The answer should consist of each line from the data below that includes "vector".

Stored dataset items
________________________________________
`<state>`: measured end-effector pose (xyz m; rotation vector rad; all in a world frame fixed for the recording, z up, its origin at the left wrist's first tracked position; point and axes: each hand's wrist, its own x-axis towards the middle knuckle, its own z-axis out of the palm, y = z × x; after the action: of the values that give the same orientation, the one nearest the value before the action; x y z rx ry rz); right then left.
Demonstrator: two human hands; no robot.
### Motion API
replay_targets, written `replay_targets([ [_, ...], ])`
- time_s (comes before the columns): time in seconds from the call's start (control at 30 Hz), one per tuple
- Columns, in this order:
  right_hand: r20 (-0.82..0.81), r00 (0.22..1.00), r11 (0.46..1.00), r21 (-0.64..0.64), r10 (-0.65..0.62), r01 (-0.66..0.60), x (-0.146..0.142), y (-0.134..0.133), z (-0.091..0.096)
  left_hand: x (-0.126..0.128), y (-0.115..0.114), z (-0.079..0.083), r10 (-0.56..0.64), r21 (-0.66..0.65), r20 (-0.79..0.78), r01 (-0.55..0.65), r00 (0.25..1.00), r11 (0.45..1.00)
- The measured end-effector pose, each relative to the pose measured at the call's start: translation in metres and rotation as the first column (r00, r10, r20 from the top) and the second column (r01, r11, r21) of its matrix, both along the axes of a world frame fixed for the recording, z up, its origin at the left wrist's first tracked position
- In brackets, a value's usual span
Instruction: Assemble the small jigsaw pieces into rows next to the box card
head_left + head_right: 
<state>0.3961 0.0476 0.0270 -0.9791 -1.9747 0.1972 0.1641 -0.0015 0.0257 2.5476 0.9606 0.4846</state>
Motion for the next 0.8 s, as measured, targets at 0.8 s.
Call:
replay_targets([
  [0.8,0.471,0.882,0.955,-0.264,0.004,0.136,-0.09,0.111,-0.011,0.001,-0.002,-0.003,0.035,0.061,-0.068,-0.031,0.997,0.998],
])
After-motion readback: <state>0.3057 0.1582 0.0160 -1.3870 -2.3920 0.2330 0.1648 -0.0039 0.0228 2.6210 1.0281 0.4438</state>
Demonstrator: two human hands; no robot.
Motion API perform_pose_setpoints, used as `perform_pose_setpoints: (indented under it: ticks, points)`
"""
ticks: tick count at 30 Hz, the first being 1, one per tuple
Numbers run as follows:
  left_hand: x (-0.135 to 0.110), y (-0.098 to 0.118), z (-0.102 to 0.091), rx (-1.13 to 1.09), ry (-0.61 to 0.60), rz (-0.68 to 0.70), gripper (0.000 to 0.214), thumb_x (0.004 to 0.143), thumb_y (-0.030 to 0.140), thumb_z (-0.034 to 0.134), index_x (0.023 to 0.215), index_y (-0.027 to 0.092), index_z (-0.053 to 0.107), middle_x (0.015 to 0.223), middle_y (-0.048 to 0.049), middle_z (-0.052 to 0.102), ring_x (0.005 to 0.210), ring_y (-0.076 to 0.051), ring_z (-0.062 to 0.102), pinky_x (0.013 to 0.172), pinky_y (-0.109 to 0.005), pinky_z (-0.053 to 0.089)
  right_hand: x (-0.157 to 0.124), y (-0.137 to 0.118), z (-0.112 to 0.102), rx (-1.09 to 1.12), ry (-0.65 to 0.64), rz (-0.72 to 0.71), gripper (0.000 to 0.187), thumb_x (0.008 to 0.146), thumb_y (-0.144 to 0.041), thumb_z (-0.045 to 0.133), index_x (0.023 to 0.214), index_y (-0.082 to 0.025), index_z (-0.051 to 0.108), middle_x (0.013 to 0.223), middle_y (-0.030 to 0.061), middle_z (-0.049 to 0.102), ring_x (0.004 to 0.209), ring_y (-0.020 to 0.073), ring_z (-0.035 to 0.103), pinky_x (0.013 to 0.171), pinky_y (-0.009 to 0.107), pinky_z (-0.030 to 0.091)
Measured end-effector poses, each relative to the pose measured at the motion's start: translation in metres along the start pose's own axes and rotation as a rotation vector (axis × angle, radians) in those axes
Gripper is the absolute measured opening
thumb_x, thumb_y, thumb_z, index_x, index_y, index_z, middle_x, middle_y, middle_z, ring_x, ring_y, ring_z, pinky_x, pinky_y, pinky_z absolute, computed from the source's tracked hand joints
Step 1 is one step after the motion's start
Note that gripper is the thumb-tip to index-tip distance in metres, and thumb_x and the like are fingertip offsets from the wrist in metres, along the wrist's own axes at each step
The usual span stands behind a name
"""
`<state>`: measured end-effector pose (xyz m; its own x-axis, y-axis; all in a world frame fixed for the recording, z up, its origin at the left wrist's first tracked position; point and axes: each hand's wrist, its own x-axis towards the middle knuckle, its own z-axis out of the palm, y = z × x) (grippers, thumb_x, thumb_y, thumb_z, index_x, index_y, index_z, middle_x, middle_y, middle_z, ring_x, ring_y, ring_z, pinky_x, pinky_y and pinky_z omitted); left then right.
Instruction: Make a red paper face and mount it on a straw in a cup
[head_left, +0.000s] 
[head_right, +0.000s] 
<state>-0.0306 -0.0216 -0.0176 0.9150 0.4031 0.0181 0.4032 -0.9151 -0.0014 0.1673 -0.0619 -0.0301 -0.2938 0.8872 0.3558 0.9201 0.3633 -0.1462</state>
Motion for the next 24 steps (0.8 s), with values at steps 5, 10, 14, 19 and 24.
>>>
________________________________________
## EXERCISE RESULT
`<state>`: measured end-effector pose (xyz m; rotation vector rad; all in a world frame fixed for the recording, z up, its origin at the left wrist's first tracked position; point and axes: each hand's wrist, its own x-axis towards the middle knuckle, its own z-axis out of the palm, y = z × x; after the action: of the values that give the same orientation, the one nearest the value before the action; x y z rx ry rz); right then left.
Measured end-effector poses, each relative to the pose measured at the motion's start: translation in metres along the start pose's own axes and rotation as a rotation vector (axis × angle, radians) in those axes

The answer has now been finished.